Instruction for the data below: set down exactly the lines from the line with "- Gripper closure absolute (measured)" to the line with "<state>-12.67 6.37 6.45", inclusive, and no others.
_____
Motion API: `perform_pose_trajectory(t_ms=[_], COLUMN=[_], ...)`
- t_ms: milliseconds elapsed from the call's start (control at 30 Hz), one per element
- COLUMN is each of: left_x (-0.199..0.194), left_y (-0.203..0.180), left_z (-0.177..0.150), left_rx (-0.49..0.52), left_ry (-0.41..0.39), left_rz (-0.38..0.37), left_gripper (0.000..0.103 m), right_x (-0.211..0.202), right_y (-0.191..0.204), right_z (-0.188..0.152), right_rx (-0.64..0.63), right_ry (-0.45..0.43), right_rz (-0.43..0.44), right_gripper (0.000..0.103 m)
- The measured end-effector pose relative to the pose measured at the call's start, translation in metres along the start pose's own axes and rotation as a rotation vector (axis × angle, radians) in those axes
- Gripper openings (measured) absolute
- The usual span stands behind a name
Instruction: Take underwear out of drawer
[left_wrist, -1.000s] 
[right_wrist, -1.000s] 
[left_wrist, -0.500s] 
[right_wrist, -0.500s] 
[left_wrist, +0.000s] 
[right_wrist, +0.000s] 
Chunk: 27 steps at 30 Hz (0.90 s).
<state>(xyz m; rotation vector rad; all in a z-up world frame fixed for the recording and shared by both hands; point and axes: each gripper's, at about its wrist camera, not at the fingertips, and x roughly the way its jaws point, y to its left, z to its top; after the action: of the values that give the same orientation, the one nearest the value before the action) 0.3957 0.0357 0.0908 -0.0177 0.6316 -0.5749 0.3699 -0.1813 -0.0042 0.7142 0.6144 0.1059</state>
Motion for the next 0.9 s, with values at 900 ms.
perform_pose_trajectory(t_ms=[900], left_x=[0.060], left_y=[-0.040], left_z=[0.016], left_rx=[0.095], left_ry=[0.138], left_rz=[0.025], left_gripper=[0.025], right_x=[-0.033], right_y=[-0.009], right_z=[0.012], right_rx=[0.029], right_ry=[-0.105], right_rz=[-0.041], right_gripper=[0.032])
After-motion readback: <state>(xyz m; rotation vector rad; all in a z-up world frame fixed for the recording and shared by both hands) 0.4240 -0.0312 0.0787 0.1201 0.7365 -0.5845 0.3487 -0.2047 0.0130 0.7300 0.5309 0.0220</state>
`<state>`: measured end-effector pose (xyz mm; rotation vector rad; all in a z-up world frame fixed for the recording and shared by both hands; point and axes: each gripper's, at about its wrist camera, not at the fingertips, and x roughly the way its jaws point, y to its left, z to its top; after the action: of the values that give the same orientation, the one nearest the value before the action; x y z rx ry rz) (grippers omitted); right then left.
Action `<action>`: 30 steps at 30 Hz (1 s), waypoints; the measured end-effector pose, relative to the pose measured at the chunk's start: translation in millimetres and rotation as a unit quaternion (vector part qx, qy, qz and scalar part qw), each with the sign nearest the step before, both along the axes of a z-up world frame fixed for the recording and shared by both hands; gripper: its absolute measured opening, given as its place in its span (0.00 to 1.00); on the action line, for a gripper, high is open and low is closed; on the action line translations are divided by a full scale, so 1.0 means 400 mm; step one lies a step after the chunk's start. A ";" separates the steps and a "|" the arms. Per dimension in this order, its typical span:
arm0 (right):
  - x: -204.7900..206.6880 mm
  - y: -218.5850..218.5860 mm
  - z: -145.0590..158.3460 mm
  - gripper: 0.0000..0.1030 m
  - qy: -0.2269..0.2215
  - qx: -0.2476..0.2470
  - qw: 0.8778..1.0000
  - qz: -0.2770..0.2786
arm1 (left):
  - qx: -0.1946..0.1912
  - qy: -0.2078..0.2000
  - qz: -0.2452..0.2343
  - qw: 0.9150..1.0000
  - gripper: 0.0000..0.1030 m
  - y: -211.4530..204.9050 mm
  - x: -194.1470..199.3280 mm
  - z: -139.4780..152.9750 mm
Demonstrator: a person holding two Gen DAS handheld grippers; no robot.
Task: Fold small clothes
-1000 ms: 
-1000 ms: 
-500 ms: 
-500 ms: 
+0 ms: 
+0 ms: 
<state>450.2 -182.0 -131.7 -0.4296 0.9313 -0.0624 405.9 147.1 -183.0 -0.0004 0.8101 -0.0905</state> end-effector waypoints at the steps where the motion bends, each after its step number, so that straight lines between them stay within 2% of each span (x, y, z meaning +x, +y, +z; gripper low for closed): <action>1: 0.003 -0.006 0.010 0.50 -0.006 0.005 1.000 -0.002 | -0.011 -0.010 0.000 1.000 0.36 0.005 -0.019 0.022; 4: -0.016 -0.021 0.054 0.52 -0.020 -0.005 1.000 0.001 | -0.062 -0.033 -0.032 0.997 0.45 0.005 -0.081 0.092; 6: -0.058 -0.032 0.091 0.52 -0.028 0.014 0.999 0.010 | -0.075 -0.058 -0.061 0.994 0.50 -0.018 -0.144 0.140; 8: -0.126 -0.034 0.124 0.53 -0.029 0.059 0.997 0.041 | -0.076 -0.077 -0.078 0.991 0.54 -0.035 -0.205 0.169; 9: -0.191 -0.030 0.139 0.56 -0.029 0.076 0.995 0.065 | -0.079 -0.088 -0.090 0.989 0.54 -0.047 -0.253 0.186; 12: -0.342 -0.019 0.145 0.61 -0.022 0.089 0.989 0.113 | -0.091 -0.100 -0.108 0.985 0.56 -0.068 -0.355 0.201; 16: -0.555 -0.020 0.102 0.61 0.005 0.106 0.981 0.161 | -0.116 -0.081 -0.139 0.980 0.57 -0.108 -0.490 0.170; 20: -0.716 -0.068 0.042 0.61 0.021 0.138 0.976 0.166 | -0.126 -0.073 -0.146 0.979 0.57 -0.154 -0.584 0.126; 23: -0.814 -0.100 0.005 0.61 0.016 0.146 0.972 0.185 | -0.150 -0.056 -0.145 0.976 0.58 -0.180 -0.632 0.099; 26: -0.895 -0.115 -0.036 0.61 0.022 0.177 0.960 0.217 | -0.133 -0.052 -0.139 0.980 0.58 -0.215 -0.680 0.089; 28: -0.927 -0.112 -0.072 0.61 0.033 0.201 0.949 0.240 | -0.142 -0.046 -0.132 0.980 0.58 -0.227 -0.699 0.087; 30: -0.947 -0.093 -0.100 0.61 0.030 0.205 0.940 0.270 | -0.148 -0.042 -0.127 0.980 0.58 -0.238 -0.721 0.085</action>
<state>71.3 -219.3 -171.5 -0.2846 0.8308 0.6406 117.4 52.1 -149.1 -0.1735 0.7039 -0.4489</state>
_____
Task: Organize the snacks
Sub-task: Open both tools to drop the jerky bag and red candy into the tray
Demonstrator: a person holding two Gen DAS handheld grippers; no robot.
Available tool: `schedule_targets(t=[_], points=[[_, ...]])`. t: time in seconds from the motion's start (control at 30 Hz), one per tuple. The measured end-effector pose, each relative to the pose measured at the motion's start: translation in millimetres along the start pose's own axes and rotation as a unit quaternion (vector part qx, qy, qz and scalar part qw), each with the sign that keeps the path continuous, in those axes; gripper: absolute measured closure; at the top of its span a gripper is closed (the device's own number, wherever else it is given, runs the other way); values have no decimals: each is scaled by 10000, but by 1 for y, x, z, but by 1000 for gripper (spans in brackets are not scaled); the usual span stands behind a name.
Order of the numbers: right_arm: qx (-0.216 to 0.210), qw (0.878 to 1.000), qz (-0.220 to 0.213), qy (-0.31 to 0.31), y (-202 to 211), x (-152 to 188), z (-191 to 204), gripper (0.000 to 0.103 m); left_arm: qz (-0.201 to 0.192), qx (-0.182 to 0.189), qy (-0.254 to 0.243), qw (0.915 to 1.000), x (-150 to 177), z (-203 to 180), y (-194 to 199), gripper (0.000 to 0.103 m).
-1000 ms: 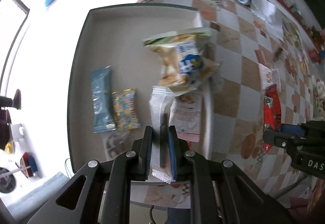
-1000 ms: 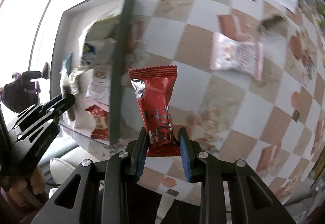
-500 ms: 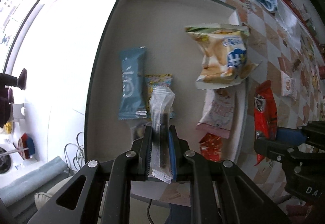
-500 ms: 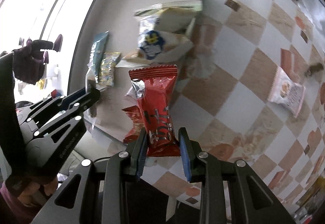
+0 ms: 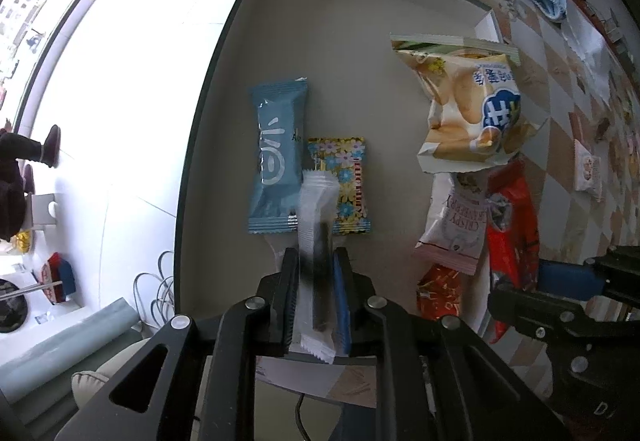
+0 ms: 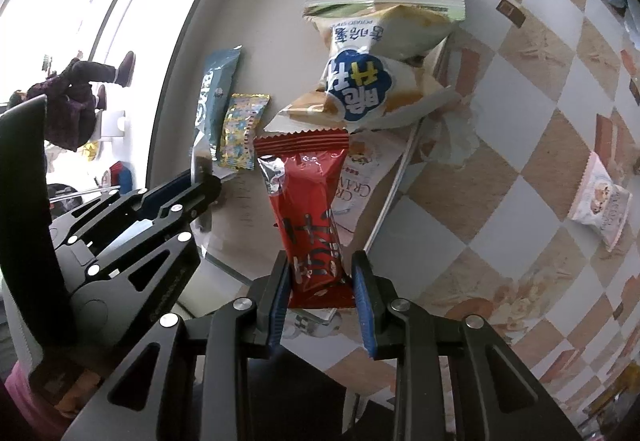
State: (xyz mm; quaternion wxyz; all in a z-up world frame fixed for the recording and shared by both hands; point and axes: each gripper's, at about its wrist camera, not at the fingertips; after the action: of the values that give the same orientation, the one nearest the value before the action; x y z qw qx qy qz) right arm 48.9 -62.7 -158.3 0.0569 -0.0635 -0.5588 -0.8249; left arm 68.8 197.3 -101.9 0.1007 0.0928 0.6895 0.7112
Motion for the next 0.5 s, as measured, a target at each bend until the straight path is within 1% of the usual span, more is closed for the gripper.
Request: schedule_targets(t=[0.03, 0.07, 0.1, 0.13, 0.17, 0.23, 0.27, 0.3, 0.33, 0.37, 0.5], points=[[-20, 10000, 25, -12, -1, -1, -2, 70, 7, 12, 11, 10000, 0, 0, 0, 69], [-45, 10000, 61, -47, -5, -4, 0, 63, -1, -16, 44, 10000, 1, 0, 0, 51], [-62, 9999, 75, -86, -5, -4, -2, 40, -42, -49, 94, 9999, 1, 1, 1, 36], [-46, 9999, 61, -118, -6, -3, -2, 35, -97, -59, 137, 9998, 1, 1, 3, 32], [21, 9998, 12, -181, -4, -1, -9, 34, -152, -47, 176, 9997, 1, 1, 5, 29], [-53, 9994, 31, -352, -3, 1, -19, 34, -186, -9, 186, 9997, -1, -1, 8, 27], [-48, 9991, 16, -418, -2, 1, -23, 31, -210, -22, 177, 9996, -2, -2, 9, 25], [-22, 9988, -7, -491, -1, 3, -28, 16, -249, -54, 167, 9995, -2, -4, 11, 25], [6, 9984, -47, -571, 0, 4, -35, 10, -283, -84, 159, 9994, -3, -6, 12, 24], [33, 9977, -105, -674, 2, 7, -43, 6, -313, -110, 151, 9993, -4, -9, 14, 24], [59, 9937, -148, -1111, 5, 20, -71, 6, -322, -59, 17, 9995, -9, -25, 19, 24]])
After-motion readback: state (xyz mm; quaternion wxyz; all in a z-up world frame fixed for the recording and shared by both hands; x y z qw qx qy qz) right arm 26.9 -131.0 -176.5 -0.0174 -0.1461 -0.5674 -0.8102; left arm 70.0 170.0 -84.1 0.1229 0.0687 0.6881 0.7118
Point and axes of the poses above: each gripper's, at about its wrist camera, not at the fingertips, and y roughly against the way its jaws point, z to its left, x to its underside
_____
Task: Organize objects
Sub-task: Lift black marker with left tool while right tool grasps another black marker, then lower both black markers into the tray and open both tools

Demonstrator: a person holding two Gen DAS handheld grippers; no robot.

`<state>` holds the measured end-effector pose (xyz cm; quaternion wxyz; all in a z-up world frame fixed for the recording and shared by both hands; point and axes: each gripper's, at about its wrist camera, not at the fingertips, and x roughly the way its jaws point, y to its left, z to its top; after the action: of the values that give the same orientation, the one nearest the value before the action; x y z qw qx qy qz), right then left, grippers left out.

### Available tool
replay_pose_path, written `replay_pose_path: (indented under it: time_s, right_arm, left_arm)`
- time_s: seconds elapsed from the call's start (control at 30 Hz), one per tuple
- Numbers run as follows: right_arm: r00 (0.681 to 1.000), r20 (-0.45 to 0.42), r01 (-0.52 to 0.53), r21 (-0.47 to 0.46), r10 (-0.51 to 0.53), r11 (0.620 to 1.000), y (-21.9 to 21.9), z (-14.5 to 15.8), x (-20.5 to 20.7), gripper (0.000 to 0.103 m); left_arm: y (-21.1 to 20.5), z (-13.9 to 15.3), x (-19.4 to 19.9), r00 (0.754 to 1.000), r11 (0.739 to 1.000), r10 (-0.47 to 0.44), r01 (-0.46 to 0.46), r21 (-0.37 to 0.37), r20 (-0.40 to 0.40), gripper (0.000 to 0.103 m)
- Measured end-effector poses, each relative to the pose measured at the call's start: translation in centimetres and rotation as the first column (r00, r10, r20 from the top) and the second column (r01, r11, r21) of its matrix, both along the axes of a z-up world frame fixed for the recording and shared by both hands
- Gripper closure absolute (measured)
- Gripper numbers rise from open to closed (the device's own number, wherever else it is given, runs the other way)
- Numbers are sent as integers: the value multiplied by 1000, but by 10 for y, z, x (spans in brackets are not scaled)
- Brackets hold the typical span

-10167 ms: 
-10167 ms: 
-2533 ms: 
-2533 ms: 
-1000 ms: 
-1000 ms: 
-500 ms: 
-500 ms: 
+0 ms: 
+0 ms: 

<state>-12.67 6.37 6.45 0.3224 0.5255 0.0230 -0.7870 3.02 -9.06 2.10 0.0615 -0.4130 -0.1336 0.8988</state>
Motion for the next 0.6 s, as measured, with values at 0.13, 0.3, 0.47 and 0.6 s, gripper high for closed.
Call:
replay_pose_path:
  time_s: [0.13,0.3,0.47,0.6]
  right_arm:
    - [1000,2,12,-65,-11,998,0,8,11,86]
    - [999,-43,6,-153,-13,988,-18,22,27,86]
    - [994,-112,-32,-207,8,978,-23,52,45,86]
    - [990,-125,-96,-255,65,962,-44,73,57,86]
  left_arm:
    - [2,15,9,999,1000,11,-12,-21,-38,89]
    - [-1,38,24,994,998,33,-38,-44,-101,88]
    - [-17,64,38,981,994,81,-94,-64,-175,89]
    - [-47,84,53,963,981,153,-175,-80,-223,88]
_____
**Result**
- Gripper closure absolute (measured)
- Gripper numbers rise from open to closed (the device's own number, wherever else it is given, runs the other way)
- Numbers are sent as integers: the value multiplied by 1000, but by 10 for y, z, x (spans in brackets are not scaled)
- Brackets hold the typical span

-10167 ms: 
-10167 ms: 
-2533 ms: 
-2533 ms: 
-1000 ms: 
-1000 ms: 
-500 ms: 
-500 ms: 
+0 ms: 
+0 ms: 

<state>-12.67 6.37 6.45 0.3224 0.5255 0.0230 -0.7870 3.02 -9.06 2.10 0.0615 -0.4130 -0.1336 0.8988</state>

Work on the answer is now done.